### Task brief
Copy every line below that has the word "text" in it.

Top of Information shown

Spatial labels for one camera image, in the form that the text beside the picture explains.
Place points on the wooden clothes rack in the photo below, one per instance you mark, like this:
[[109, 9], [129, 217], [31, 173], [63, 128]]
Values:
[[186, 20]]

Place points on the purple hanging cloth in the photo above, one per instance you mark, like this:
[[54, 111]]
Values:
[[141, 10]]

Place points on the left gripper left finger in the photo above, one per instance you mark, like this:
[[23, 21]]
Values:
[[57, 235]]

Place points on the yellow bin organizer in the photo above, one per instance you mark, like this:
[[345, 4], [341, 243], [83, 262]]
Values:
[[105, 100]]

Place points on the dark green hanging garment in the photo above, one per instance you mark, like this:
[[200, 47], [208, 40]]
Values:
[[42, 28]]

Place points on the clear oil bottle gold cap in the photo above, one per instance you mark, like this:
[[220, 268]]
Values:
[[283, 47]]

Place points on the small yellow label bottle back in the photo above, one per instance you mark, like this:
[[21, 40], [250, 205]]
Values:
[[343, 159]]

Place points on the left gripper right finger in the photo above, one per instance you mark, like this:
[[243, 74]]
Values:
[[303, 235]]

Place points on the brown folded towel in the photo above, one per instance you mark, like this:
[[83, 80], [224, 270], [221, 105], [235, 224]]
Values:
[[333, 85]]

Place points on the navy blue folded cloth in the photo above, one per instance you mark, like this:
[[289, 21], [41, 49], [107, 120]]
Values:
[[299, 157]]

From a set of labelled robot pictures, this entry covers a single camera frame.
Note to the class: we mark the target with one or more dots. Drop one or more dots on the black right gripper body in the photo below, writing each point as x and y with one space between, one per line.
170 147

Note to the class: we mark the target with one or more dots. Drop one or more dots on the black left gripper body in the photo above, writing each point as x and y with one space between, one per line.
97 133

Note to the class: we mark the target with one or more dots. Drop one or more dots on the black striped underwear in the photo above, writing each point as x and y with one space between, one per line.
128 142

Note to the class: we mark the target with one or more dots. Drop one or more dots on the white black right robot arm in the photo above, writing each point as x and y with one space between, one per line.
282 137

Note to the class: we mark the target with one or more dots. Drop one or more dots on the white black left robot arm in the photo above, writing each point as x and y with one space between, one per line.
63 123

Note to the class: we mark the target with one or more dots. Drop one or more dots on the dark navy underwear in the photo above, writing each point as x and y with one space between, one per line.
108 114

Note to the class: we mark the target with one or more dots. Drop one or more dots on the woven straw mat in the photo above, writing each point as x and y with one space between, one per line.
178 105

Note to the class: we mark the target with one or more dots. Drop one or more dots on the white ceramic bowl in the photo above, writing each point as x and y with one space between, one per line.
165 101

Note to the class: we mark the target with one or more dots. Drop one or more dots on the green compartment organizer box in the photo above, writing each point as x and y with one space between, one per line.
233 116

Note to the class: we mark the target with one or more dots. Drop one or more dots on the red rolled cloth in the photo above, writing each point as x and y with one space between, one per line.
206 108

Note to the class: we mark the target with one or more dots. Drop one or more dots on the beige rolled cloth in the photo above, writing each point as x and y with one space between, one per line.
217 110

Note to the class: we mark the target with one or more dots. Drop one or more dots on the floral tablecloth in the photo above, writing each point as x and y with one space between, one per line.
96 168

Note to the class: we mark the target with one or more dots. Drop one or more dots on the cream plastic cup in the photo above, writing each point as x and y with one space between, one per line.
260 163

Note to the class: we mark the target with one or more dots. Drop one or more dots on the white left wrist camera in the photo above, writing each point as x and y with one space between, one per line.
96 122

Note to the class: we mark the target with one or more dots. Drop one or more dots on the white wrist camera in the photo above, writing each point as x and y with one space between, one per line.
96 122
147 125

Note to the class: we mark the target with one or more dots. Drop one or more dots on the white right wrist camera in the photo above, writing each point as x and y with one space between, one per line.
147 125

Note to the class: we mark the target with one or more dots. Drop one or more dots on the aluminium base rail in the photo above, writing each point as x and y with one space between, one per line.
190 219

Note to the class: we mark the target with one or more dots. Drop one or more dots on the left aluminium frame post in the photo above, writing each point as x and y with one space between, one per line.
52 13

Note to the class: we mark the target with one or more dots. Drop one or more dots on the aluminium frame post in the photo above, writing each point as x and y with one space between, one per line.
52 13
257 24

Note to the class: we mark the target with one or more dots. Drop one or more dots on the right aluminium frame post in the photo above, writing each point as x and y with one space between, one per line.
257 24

Bottom of Information shown
Top of Information shown

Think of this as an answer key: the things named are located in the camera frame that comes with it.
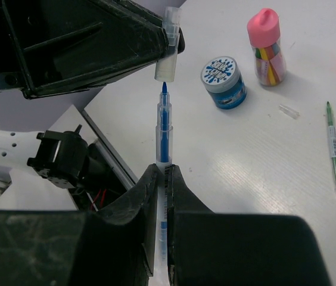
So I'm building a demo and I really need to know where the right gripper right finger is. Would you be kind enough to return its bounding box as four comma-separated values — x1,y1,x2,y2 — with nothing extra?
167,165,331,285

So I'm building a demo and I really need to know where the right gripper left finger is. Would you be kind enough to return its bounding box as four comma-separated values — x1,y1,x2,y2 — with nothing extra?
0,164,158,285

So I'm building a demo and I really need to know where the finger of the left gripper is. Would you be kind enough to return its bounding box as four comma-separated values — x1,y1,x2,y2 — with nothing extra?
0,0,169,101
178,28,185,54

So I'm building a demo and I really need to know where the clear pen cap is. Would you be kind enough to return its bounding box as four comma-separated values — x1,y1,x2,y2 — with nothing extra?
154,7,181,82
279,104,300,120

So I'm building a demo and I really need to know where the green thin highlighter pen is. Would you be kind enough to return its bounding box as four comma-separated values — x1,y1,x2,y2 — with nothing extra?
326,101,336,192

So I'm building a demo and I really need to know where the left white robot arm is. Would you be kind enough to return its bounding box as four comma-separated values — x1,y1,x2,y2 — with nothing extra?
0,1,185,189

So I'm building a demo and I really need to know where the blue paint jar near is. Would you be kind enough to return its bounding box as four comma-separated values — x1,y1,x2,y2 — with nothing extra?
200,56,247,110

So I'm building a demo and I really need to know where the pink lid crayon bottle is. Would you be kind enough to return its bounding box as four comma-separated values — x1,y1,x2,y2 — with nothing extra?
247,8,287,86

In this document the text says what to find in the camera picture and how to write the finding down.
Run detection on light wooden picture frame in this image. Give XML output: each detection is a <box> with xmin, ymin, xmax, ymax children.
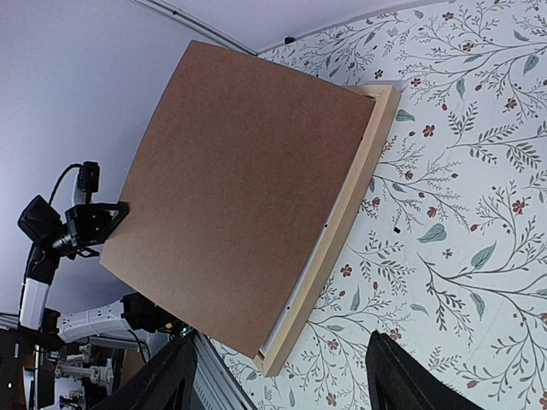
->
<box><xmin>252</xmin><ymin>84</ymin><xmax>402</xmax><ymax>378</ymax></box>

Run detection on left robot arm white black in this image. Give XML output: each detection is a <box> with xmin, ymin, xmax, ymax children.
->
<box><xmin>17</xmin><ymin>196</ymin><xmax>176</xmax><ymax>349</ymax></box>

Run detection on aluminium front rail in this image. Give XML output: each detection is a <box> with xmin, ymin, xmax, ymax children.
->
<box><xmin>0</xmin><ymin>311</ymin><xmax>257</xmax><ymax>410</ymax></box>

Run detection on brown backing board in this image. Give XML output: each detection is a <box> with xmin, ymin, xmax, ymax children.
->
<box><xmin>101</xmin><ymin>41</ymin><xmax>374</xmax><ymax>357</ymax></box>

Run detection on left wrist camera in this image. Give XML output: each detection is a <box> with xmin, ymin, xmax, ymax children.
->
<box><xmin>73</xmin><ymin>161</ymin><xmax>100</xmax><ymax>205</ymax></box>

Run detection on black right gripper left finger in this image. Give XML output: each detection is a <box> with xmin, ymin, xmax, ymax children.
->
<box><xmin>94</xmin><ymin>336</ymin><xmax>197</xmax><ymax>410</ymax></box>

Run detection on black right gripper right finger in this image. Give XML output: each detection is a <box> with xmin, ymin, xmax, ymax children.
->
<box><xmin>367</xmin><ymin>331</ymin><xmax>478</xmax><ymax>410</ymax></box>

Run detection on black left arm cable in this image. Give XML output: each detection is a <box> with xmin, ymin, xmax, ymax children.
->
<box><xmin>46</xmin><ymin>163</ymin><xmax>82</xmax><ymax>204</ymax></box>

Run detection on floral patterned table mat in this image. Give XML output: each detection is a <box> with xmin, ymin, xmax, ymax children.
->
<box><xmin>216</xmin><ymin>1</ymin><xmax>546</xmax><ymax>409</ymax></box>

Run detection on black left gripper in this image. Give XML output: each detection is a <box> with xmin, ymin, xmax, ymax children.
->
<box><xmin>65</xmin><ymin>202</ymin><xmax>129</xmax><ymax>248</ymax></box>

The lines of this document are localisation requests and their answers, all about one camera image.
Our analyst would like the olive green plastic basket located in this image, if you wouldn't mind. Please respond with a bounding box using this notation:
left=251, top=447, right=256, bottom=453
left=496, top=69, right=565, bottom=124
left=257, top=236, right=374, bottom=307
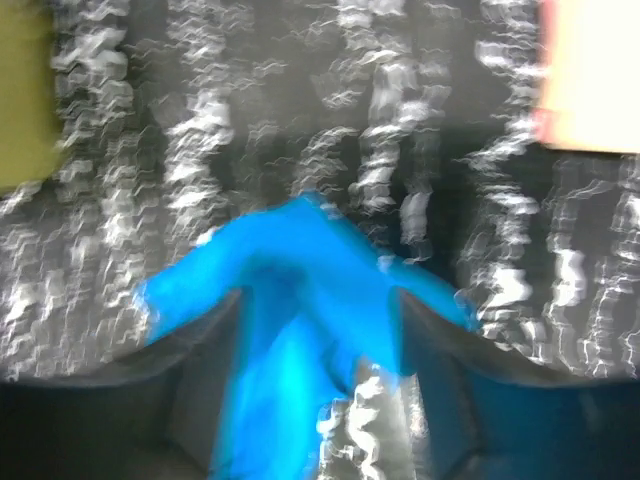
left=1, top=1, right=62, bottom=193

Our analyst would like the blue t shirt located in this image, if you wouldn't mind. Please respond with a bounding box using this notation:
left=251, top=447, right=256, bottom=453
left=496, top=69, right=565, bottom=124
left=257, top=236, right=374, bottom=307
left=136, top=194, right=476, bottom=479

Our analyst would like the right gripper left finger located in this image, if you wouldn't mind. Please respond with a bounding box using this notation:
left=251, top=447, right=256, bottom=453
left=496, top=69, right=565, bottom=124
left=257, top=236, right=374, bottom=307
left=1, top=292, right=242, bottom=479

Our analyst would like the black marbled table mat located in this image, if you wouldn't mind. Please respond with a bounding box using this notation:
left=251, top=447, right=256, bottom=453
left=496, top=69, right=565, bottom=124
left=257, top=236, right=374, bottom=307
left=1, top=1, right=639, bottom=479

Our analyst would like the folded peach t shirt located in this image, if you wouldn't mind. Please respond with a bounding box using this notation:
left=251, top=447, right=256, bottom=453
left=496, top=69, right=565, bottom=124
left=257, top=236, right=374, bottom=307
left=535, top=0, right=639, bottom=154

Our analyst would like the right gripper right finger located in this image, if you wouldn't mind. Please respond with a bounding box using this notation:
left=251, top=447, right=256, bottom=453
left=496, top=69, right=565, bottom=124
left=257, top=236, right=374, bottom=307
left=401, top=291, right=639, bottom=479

Bottom of Information shown

### Solved problem
Spatial labels for one camera image, in the form that the text beside the picture explains.
In this document the text says what to find in the camera picture and how to write the finding down.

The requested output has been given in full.